According to the ransom note, bad actors may be behind a series of PowerShell scripts used as a weapon to exploit vulnerabilities in corporate networks, according to Threat Post.
Threat actors have released new ransomware based on a series of PowerShell scripts designed for encryption and exploiting gaps in unpatched Exchange Servers generally used in corporate network.
Sophos researchers discovered the new ransomware, known as Epsilon Red while investigating an attack on a US hotel company, Sophos Principal Researcher Andrew Brandt wrote in a post published online.
The name is a reference to an obscure adversarial character in the Marvel’s X-Men and was coined by the attackers themselves. According to Brandt, the character is a super soldier of Russian origin armed with four mechanical tentacles, that seems to illustrate how the ransomware spreads its hooks throughout an enterprise network.
While the virus itself is a simple 64-bit Windows executable written in Go, its spreading strategy is more sophisticated and depends on a series of PowerShell scripts to prepare infected PCs for the final ransomware payload and then distribute and initiate it, he added.

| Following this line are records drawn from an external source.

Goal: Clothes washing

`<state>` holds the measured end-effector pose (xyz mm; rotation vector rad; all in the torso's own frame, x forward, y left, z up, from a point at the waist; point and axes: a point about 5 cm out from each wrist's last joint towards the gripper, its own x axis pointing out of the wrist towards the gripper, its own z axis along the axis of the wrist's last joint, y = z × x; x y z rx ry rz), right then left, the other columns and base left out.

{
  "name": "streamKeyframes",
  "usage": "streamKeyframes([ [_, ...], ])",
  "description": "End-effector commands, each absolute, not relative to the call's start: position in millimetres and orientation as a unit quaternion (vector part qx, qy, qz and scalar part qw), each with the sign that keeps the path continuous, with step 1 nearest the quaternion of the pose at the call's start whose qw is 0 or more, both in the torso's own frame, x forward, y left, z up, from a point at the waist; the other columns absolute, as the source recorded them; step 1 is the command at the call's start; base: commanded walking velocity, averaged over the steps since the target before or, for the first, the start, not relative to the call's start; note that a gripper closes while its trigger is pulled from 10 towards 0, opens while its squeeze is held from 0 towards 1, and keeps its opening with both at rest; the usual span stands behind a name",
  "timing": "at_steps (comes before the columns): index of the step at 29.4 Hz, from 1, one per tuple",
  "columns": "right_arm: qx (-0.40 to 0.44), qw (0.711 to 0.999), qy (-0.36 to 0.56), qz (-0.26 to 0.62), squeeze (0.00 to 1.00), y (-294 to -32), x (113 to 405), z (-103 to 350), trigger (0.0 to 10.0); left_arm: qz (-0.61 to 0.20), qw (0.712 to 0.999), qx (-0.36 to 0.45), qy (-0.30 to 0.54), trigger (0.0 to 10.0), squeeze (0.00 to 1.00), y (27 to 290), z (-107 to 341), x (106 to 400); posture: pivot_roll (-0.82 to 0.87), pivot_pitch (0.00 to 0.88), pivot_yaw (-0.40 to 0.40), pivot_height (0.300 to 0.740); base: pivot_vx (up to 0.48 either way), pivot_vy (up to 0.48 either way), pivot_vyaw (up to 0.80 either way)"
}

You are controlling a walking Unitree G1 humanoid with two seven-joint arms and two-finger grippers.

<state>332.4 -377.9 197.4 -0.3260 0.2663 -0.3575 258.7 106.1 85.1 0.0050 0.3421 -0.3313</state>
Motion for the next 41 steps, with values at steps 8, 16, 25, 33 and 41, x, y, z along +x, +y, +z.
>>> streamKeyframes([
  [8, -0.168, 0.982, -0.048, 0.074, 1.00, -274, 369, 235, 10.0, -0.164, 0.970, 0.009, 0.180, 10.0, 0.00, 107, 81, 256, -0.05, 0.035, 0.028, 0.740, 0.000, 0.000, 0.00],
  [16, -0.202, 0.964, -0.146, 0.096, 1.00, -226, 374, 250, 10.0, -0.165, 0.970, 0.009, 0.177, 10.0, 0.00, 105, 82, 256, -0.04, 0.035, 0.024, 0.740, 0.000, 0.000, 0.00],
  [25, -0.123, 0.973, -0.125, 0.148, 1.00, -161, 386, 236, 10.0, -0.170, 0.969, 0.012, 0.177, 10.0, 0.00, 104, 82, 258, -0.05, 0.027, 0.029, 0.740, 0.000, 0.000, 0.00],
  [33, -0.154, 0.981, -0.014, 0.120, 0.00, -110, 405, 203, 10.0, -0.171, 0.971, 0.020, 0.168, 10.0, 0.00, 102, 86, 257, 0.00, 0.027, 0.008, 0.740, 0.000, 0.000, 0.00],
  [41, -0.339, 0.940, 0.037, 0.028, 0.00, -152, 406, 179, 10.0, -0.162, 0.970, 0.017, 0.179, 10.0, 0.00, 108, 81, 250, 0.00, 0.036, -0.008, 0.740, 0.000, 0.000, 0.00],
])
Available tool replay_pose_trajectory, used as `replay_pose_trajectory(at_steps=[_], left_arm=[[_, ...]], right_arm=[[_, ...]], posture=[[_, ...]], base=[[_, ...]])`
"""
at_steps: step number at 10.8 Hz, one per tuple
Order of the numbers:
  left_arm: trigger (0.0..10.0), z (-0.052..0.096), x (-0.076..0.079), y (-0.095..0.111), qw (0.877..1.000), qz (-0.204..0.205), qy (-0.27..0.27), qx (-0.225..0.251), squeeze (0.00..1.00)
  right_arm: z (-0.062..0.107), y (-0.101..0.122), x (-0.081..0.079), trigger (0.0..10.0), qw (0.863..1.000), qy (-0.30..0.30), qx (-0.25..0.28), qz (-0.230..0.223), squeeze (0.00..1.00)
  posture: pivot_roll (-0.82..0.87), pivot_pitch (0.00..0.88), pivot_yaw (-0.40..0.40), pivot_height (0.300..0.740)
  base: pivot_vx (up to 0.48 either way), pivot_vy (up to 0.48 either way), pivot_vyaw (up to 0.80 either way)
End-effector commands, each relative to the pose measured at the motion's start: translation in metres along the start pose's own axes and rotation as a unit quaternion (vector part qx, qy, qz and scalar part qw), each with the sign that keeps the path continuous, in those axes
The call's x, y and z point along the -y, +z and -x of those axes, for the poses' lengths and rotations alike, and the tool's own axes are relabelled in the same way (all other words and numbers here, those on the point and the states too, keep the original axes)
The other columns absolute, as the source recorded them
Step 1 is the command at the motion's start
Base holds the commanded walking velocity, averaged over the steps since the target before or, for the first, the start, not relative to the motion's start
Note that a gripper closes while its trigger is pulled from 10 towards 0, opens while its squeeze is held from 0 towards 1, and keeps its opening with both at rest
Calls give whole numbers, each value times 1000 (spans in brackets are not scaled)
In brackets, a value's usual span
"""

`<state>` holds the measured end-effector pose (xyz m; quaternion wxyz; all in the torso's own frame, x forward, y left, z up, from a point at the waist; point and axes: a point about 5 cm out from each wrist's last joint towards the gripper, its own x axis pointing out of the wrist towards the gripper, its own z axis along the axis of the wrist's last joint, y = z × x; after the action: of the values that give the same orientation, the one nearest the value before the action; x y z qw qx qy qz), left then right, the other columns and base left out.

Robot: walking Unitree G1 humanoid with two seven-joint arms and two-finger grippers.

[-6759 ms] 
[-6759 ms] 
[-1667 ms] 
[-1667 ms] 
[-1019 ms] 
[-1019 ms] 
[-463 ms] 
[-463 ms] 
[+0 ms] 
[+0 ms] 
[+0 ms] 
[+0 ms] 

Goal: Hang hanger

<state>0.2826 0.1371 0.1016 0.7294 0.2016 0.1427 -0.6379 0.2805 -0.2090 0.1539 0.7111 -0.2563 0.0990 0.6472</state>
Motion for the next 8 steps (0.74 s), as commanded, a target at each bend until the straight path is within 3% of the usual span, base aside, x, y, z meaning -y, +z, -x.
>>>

There are clues indicating that the same hacker is behind REvil ransomware.The message left on infected devices resembles the note left by the REvil ransomware but adds some minor grammatical corrections that make it more understandable to native English speakers, Brandt said. However, the ransomware’s name and toolset were clearly attributable to the attacker, and there were no other similarities to the standard REvil attack vector.
According to the report, the victim of the attack observed by Sophos paid a ransom of 4.29 bitcoin on May 15, that was worth nearly $210,000 at the time.
The attackers used Windows Management Instrumentation (WMI) to install additional malware on devices on the network that they could reach from the Exchange server.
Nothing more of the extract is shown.